Pub Date : 2020-10-31DOI: 10.15587/2706-5448.2020.215052
V. Rubel', V. Rubel
The object of research is the well stimulation processes, namely acid treatments. The studies carried out are based on the influential acids on the productive formation, which is represented by limestone, on an increase in well production, a decrease in water cut, the duration of the effect, and additional production.
The main hypothesis of research is the assumption that the effectiveness of stimulation methods is determined by the change in flow rates and water cut of wells before and after the treatments. This method of evaluating the effectiveness allows to determine the fundamental possibility and prospects of using one or another type of impact on the bottomhole formation zone (BFZ). Regression analysis to identify the influence of geological, physical and technological factors on the efficiency of stimulation in wells is considered. Equations are shown that describe the quantitative influence of each of the considered geological and technological factors on the efficiency of well treatments. The obtained equations make it possible to select the optimal conditions for well stimulation for the given conditions in order to achieve the planned efficiency.

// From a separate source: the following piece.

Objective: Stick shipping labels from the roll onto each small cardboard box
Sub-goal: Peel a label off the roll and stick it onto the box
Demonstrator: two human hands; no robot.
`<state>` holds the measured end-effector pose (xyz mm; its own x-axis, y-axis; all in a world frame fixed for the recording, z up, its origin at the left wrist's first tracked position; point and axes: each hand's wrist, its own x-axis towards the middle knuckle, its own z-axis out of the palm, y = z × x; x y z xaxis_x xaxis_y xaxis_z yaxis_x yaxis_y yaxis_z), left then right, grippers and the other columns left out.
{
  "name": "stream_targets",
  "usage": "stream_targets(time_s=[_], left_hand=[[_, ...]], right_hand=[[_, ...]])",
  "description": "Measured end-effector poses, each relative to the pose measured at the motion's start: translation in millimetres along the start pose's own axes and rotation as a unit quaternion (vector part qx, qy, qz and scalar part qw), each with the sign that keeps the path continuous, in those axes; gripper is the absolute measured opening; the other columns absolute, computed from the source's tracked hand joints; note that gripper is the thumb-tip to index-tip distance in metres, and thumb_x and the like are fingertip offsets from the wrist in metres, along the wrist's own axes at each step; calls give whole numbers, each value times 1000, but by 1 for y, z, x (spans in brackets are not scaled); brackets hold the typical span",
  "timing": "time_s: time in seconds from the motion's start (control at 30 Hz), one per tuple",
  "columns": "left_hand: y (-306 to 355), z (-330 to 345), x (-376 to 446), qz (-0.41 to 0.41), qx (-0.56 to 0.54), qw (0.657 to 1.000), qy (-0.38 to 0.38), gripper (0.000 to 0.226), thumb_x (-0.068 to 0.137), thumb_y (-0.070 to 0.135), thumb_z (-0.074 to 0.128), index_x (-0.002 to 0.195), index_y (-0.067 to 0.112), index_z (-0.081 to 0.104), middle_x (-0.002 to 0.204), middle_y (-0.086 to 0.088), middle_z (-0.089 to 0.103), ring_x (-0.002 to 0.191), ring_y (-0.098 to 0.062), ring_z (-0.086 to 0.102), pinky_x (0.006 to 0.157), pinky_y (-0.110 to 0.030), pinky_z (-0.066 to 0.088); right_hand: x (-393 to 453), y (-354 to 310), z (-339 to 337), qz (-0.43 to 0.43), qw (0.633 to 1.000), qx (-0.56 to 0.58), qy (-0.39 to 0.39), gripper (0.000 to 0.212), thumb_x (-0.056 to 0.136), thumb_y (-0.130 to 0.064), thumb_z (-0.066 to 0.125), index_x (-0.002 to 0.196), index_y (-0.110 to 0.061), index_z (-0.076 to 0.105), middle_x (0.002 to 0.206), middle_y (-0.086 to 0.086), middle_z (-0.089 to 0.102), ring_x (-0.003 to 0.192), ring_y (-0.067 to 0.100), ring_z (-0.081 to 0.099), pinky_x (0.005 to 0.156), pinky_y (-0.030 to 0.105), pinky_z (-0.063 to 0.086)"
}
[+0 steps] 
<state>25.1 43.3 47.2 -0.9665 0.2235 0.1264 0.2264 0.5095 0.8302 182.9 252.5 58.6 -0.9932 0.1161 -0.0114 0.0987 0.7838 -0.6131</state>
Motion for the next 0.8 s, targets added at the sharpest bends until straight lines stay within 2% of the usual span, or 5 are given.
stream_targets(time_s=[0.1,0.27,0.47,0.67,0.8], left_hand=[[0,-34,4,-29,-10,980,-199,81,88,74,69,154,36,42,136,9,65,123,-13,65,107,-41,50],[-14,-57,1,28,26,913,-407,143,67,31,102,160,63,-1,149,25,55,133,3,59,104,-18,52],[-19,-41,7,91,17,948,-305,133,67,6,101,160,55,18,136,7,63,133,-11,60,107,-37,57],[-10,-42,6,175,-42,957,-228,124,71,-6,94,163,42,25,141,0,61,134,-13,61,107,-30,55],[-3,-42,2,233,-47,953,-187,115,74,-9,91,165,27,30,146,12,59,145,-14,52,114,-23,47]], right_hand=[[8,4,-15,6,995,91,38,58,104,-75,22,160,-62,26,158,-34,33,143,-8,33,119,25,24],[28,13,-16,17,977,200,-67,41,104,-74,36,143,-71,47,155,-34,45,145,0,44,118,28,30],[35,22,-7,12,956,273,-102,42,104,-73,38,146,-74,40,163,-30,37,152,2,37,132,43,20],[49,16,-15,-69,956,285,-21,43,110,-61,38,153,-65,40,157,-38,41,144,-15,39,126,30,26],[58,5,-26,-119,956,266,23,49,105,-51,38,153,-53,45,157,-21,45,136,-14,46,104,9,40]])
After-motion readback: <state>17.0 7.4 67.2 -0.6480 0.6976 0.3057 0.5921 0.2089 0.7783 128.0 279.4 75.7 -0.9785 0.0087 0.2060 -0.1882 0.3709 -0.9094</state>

The sequence of changes in the studied parameters characterizes the effectiveness of various types of impact on the BFZ. However, this method does not allow determining the quantitative effect of a specific geological-physical or technological factor on the efficiency of well stimulation. In the case of two-stage treatments on high-water-cut wells, the number of parameters on which the effectiveness of the entire measure may depend, increases several times. In this case, in order to identify the degree of influence of one factor or another on the efficiency of well treatment, it is possible to determine after carrying out multivariate statistical analysis and building mathematical models.
It was found that both the increase in production rate and the volume and pressure of acid injection play an important role in the treatment of carbonate rocks with hydrochloric acid. But the most important role is played by the degree of water cut. In this paper it was suggested to use a more complex stimulation method, which will simultaneously reduce the water cut and increase the well flow rate.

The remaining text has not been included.